- **Exercise prompt**
Every picture should be left out, but the lines below must be repeated exactly.

- **Raw data**
______

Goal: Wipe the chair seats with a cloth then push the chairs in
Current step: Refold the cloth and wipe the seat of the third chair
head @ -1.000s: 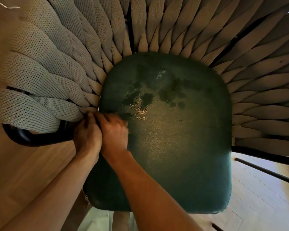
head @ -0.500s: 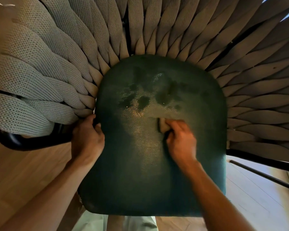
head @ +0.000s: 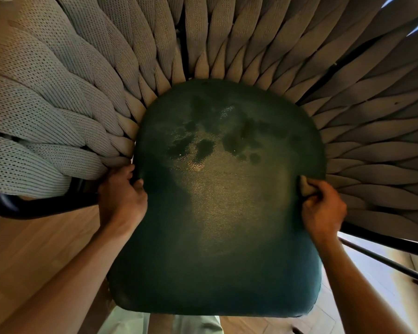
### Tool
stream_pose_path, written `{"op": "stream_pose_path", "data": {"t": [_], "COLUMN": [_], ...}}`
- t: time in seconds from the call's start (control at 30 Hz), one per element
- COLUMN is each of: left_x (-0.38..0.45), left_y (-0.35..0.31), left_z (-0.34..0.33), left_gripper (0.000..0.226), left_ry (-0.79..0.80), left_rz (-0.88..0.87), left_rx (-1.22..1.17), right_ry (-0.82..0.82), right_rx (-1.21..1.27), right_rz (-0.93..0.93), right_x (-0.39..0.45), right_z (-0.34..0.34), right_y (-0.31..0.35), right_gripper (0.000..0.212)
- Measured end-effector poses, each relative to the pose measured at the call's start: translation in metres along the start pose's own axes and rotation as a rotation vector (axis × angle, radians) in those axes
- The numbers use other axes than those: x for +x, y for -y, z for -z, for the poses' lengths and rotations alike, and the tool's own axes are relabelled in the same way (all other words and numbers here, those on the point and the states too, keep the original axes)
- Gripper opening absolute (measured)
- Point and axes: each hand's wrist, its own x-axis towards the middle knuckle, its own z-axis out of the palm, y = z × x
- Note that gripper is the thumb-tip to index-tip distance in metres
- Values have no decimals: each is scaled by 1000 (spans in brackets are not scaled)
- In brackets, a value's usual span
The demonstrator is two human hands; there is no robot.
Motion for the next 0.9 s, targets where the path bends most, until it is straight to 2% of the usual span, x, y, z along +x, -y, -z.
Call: {"op": "stream_pose_path", "data": {"t": [0.2, 0.33, 0.43, 0.5, 0.57, 0.73, 0.83, 0.9], "left_x": [1, 4, 6, 5, 2, 0, 2, 3], "left_y": [0, -2, -12, -19, -25, -25, -17, -17], "left_z": [1, 2, 7, 10, 12, 12, 6, 3], "left_gripper": [39, 28, 45, 54, 57, 49, 38, 48], "left_ry": [29, 20, 10, 12, 9, 21, 42, 62], "left_rz": [32, 98, 196, 245, 262, 189, 97, 77], "left_rx": [-46, -123, -152, -176, -193, -111, -20, 36], "right_ry": [153, 264, 323, 293, 280, 214, 204, 192], "right_rx": [114, 173, 197, 203, 223, 27, 16, -2], "right_rz": [313, 455, 485, 512, 537, 703, 671, 629], "right_x": [-36, -77, -106, -117, -119, -108, -88, -73], "right_z": [-52, -91, -115, -126, -130, -128, -115, -103], "right_y": [78, 150, 207, 231, 240, 218, 195, 173], "right_gripper": [44, 40, 30, 21, 21, 21, 28, 37]}}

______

- **Problem solution**
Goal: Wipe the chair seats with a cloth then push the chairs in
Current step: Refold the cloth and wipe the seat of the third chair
head @ -1.000s: 
head @ -0.500s: 
head @ +0.000s: 
### Tool
stream_pose_path, written `{"op": "stream_pose_path", "data": {"t": [_], "COLUMN": [_], ...}}`
- t: time in seconds from the call's start (control at 30 Hz), one per element
- COLUMN is each of: left_x (-0.38..0.45), left_y (-0.35..0.31), left_z (-0.34..0.33), left_gripper (0.000..0.226), left_ry (-0.79..0.80), left_rz (-0.88..0.87), left_rx (-1.22..1.17), right_ry (-0.82..0.82), right_rx (-1.21..1.27), right_rz (-0.93..0.93), right_x (-0.39..0.45), right_z (-0.34..0.34), right_y (-0.31..0.35), right_gripper (0.000..0.212)
- Measured end-effector poses, each relative to the pose measured at the call's start: translation in metres along the start pose's own axes and rotation as a rotation vector (axis × angle, radians) in those axes
- The numbers use other axes than those: x for +x, y for -y, z for -z, for the poses' lengths and rotations alike, and the tool's own axes are relabelled in the same way (all other words and numbers here, those on the point and the states too, keep the original axes)
- Gripper opening absolute (measured)
- Point and axes: each hand's wrist, its own x-axis towards the middle knuckle, its own z-axis out of the palm, y = z × x
- Note that gripper is the thumb-tip to index-tip distance in metres
- Values have no decimals: each is scaled by 1000 (spans in brackets are not scaled)
- In brackets, a value's usual span
The demonstrator is two human hands; there is no robot.
Motion for the next 0.9 s, targets where the path bends most, until it is straight to 2% of the usual span, x, y, z along +x, -y, -z.
Call: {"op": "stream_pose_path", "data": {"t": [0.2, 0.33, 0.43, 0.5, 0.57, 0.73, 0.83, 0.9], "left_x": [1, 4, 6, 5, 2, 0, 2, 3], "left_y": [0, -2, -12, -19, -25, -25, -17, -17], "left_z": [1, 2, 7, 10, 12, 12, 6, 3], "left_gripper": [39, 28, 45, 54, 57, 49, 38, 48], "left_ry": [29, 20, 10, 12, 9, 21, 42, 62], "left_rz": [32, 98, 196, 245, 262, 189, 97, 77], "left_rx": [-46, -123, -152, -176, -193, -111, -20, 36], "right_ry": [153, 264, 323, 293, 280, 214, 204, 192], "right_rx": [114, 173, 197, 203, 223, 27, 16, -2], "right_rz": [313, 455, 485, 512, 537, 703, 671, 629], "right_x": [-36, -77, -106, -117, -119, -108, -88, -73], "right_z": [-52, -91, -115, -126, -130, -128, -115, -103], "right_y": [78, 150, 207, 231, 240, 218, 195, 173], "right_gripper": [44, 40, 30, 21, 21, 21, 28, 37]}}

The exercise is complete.